■ Data provided:
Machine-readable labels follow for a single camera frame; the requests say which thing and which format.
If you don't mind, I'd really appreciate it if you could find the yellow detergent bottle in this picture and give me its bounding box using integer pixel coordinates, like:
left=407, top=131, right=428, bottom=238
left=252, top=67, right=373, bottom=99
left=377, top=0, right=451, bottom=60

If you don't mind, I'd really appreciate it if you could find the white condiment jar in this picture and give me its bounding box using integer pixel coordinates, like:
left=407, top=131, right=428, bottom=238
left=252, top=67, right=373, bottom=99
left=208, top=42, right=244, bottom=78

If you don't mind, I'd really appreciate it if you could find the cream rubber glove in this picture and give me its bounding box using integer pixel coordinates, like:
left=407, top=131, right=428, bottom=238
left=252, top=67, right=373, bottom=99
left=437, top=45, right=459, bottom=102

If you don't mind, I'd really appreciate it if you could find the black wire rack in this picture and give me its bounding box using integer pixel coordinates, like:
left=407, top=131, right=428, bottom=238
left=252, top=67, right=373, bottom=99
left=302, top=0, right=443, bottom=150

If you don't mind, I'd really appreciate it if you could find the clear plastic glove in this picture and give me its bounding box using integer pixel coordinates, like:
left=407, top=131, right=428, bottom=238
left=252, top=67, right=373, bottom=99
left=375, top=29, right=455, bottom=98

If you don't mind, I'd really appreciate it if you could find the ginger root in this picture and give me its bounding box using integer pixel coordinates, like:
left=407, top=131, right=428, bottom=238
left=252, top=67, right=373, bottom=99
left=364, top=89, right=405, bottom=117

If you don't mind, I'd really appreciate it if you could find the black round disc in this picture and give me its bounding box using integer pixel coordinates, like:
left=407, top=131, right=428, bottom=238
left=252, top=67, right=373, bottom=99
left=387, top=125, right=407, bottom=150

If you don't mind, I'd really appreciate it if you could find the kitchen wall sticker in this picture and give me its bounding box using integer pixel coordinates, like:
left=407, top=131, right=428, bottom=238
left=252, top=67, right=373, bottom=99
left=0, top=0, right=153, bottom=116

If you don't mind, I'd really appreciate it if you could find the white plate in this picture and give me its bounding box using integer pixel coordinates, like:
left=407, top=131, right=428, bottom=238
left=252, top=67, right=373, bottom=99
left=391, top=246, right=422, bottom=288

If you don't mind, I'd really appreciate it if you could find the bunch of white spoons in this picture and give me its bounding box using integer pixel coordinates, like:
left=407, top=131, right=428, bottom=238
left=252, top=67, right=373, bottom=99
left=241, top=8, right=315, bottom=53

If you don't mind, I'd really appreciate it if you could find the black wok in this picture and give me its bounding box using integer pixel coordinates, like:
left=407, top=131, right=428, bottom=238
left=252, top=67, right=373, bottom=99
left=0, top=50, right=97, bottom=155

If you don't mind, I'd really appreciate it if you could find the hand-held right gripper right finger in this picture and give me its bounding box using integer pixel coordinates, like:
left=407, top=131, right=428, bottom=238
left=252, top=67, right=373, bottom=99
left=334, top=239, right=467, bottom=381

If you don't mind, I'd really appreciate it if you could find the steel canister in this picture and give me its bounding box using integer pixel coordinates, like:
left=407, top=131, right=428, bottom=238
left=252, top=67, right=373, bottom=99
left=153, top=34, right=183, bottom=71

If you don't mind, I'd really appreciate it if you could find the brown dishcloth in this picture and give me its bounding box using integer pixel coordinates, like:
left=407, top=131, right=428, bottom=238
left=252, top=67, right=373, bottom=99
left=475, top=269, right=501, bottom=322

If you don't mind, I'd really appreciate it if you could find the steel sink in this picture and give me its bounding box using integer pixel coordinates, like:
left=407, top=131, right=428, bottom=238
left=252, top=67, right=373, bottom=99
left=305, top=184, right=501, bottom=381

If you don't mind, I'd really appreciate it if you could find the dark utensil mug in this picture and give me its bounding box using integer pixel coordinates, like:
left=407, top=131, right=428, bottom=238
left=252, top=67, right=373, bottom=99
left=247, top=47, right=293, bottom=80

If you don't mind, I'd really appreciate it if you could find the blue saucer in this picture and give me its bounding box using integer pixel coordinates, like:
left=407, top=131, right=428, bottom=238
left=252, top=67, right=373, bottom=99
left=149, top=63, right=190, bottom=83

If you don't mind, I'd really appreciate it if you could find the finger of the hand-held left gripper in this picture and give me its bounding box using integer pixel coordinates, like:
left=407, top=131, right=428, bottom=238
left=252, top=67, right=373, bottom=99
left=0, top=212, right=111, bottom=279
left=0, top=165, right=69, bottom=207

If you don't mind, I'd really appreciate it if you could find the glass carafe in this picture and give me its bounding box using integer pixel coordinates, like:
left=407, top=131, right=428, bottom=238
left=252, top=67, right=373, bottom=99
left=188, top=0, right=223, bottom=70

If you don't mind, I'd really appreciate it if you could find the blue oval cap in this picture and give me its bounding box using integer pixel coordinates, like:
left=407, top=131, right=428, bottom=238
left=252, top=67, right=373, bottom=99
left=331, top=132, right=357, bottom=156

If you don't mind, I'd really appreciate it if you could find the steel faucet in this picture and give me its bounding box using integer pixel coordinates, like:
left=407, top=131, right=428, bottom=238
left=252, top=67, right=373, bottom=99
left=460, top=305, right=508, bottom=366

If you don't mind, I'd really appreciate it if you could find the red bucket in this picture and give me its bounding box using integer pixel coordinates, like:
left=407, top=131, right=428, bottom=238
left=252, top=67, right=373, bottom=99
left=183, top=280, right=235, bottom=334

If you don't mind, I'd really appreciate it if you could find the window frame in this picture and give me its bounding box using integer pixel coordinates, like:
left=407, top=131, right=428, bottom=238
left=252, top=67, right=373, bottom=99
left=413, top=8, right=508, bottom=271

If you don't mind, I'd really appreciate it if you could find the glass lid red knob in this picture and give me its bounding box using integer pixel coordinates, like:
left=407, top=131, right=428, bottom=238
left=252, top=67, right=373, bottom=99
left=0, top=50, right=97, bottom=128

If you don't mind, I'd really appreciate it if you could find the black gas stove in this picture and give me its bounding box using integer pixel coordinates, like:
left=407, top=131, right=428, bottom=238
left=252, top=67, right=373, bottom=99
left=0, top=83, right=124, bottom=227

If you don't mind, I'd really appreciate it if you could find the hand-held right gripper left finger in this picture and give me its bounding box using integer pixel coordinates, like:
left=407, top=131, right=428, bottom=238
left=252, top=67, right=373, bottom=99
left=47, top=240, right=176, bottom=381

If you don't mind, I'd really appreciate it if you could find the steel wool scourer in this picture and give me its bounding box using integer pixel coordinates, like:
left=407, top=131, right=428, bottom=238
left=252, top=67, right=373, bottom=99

■ Try it:
Exact copies of the lines from the start of the data up to the line holding "the white condiment", both included, are all that is needed.

■ Response box:
Machine-readable labels follow for a single camera frame; the requests say which thing and which format.
If you don't mind, I'd really appreciate it if you could find the yellow detergent bottle in this picture and give me its bounding box using integer pixel coordinates, like:
left=407, top=131, right=428, bottom=238
left=252, top=67, right=373, bottom=99
left=377, top=0, right=451, bottom=60

If you don't mind, I'd really appreciate it if you could find the white condiment jar in this picture and give me its bounding box using integer pixel coordinates, like:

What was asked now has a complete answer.